• **To do**
Where the string "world" occurs in the material below, report the whole line.

• **Data to examine**
· · ·

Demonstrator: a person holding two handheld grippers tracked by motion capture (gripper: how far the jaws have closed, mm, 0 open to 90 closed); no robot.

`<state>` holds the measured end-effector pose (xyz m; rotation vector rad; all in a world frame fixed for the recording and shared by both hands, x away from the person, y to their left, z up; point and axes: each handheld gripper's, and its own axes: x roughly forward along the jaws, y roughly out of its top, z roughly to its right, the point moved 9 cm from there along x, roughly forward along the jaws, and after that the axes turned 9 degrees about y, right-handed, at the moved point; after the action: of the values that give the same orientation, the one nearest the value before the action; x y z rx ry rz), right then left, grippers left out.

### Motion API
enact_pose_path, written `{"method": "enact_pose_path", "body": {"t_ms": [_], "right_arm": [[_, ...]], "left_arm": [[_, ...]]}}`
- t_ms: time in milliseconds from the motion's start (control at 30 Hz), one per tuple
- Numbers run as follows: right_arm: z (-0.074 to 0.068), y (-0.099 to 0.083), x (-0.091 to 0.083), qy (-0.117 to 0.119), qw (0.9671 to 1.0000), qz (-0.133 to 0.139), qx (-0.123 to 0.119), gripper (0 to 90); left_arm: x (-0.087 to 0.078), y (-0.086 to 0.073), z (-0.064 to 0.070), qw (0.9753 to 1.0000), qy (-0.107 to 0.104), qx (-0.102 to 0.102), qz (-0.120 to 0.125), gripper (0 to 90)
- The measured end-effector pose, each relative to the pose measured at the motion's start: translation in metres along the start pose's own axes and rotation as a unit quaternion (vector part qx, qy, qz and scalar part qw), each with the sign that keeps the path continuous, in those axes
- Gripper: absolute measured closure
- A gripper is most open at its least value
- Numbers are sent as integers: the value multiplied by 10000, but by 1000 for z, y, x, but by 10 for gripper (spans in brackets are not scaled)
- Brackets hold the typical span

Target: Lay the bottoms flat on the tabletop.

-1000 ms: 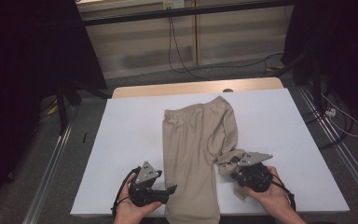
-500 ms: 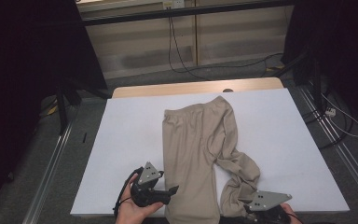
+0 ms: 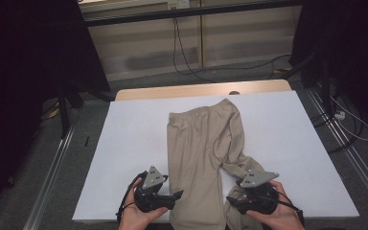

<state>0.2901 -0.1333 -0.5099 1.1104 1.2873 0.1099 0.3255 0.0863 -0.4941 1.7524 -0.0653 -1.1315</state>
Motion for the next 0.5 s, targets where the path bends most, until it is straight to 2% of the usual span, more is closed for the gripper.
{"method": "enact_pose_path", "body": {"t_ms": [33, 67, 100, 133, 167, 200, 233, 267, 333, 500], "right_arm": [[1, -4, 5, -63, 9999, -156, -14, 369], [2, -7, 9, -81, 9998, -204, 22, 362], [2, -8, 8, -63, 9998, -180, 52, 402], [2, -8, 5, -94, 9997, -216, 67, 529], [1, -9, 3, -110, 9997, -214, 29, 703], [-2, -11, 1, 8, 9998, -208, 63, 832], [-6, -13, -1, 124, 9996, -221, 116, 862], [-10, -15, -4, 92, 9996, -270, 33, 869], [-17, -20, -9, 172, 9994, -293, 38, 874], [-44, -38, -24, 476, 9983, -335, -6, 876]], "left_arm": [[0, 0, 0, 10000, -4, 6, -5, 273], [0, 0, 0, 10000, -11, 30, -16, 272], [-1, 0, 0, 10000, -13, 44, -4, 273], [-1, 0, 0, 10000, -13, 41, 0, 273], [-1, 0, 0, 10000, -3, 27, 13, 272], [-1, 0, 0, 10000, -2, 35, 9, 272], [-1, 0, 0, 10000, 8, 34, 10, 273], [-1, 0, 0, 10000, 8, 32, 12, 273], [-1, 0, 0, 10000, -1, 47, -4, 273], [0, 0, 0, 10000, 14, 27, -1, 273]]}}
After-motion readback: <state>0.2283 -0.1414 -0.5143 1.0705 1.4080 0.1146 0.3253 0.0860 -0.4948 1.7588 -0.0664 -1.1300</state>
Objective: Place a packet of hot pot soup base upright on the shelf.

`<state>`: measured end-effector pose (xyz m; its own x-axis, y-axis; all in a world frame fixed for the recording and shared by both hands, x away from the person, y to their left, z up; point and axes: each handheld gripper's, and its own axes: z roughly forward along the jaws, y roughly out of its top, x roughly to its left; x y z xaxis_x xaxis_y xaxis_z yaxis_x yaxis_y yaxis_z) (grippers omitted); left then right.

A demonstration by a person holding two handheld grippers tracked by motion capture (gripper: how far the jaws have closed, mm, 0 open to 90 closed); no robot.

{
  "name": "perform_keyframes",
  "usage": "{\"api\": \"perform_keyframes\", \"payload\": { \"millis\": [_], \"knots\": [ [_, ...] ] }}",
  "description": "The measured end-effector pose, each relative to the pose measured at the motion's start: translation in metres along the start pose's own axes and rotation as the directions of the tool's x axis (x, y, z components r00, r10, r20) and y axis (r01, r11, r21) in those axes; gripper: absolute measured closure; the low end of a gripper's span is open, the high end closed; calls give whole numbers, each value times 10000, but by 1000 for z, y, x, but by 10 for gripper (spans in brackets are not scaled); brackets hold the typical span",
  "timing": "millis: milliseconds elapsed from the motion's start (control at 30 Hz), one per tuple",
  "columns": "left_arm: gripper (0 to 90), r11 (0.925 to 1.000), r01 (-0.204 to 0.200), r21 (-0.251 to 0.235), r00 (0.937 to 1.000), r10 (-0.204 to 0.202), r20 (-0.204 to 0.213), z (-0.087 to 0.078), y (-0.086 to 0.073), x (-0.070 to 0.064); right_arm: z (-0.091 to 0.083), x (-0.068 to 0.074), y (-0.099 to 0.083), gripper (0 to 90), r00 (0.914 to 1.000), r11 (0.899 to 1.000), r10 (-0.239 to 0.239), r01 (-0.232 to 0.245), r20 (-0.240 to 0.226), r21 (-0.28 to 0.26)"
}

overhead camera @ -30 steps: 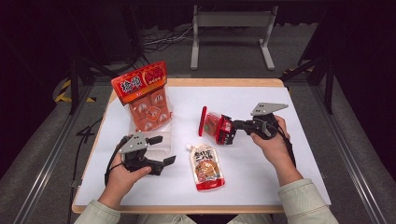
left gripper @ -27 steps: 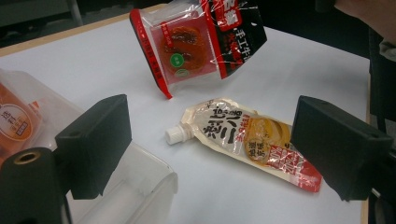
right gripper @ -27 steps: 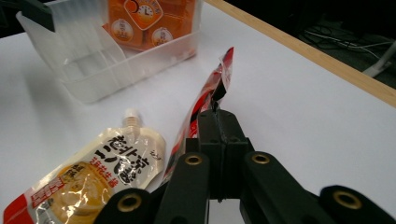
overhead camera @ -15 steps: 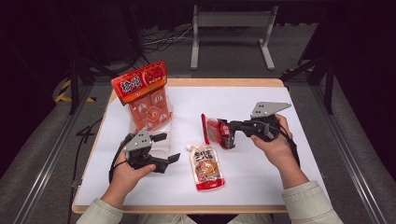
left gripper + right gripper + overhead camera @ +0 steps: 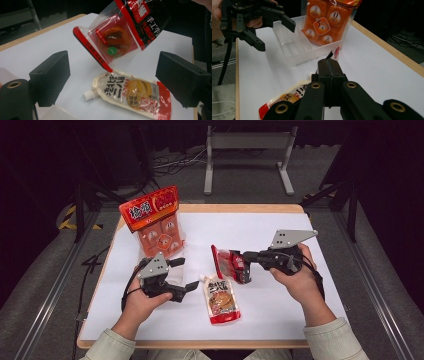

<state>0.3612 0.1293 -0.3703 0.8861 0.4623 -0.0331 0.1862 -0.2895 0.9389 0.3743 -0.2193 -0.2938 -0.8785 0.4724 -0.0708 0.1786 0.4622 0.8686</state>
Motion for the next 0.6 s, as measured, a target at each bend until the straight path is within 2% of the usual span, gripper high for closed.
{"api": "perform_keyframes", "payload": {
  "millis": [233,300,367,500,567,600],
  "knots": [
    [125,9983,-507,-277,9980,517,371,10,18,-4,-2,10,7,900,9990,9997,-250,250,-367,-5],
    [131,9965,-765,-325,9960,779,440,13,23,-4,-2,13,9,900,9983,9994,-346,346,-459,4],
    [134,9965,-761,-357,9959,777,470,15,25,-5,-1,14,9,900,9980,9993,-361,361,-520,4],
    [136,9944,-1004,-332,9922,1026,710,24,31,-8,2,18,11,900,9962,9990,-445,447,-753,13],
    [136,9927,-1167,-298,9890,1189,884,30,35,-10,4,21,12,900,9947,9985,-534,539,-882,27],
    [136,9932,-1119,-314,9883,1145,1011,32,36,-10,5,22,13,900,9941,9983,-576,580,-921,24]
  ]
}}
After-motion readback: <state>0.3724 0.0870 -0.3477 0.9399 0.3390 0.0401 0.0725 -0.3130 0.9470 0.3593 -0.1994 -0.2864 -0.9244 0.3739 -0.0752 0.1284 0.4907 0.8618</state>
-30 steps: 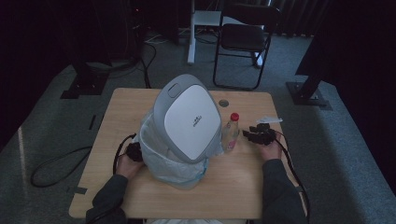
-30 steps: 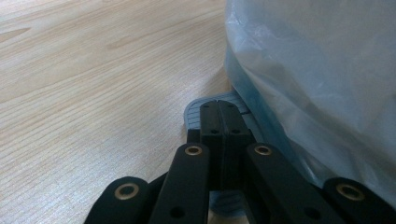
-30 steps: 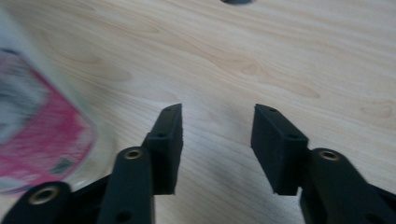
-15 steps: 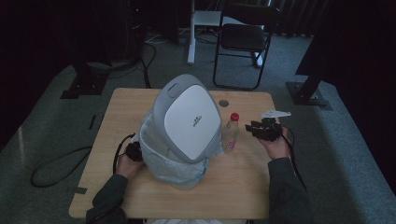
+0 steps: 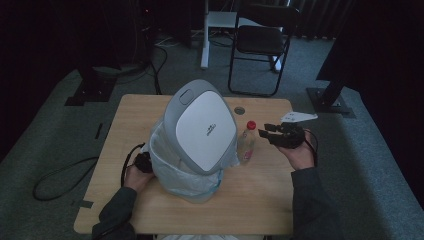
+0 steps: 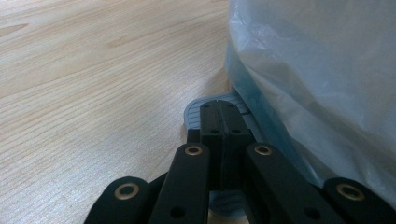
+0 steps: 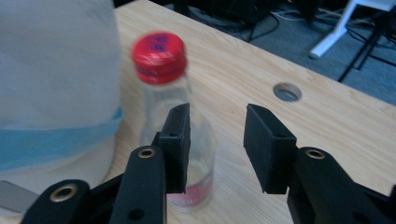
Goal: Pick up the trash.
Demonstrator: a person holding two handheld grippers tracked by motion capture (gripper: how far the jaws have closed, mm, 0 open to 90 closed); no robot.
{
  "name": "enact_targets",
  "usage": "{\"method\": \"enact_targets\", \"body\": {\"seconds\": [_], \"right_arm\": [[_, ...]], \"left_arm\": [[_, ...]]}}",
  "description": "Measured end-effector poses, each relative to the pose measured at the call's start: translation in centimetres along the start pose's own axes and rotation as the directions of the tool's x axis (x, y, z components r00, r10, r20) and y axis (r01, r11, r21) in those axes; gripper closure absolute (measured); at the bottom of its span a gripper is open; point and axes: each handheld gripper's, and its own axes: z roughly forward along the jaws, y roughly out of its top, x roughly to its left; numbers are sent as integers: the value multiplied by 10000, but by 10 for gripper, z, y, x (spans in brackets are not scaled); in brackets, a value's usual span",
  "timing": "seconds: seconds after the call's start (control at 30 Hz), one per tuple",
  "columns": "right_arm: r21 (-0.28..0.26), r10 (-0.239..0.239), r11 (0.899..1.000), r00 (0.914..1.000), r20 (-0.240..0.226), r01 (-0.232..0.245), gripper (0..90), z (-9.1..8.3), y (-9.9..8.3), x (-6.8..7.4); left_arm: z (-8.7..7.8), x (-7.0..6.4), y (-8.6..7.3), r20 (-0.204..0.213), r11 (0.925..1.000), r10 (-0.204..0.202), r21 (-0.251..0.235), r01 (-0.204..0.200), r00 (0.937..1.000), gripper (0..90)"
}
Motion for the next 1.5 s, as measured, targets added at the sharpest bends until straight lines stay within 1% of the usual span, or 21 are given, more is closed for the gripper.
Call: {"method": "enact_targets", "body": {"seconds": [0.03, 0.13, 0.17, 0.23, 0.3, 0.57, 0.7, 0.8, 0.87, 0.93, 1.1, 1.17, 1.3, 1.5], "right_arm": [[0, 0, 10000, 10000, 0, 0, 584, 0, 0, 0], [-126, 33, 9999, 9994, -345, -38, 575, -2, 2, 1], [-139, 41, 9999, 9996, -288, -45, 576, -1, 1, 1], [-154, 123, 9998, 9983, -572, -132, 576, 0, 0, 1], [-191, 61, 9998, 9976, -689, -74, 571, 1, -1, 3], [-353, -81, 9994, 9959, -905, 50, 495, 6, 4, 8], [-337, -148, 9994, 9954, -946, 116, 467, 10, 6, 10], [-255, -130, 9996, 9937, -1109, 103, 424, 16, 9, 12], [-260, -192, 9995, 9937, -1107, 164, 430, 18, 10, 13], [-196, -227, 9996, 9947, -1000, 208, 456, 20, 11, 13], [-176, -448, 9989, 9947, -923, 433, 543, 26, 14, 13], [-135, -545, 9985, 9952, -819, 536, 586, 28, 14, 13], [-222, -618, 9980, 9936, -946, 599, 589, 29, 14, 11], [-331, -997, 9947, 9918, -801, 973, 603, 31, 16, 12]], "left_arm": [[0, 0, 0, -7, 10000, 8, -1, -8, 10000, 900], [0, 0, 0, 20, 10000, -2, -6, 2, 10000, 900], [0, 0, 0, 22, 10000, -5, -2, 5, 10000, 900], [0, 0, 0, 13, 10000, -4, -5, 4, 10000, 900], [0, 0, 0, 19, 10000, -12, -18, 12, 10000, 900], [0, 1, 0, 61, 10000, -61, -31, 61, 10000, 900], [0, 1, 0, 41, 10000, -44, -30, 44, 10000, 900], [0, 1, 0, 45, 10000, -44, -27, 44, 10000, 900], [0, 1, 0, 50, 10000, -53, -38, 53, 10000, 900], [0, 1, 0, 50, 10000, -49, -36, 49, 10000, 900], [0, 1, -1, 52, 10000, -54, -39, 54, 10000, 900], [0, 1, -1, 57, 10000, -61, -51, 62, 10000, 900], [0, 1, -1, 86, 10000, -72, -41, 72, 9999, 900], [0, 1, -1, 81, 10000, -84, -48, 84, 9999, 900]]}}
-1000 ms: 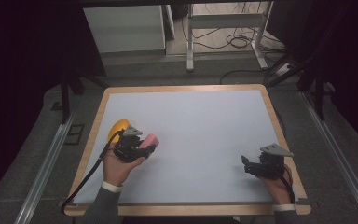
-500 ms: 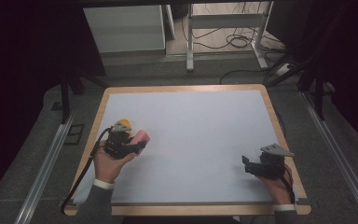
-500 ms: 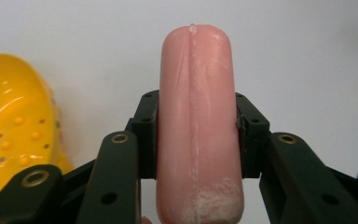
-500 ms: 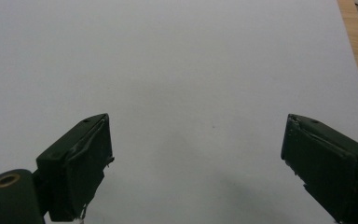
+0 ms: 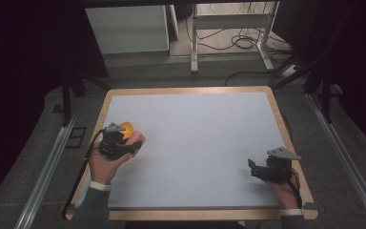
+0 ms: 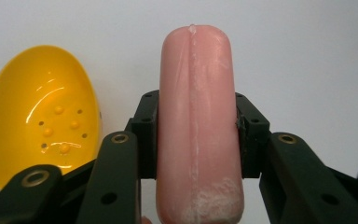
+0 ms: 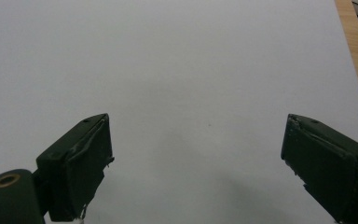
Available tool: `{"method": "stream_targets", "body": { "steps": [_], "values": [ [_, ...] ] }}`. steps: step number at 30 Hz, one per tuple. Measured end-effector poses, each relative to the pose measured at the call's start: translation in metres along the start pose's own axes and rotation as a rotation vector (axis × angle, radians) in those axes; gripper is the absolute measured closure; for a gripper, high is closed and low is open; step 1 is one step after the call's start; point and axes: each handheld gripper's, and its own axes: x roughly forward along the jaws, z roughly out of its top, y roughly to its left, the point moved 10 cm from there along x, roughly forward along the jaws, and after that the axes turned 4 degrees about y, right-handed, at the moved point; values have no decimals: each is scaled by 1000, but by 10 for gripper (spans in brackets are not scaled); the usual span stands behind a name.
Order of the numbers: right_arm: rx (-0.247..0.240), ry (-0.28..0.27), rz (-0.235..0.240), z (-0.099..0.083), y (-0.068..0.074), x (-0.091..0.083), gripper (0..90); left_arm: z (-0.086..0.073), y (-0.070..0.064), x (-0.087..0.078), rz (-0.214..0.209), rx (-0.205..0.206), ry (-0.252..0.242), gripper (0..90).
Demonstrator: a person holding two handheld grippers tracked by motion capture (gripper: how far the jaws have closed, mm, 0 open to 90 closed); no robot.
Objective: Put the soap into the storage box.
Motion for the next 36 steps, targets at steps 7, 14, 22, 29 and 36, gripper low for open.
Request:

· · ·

• **Result**
`<state>` holds the measured end-effector pose (xyz m; rotation vector rad; all in a world frame fixed for the recording and shared by both hands, x away from the person, y to their left, z up; point and axes: each handheld gripper's, and its own axes: x roughly forward along the jaws, y roughly out of its top, z roughly to its right, the point moved 9 cm from there along x, roughly forward along the jaws, and after that the axes turned 9 degrees about y, right-handed, at the moved point; after the action: of the values that give the same orientation, the one nearest the value before the action; x y z rx ry rz), right then left, grippers left out.
`<state>`: measured end-effector pose (xyz m; its own x-axis, y-axis; all in a world frame fixed for the recording and shared by both hands, x away from the person, y to their left, z up; point and axes: each handheld gripper's, and its own axes: z roughly forward along the jaws, y roughly out of its top, x roughly to its left; x y z xaxis_x xaxis_y xaxis_z yaxis_x yaxis_y yaxis_z) (grippers omitted); left then right.

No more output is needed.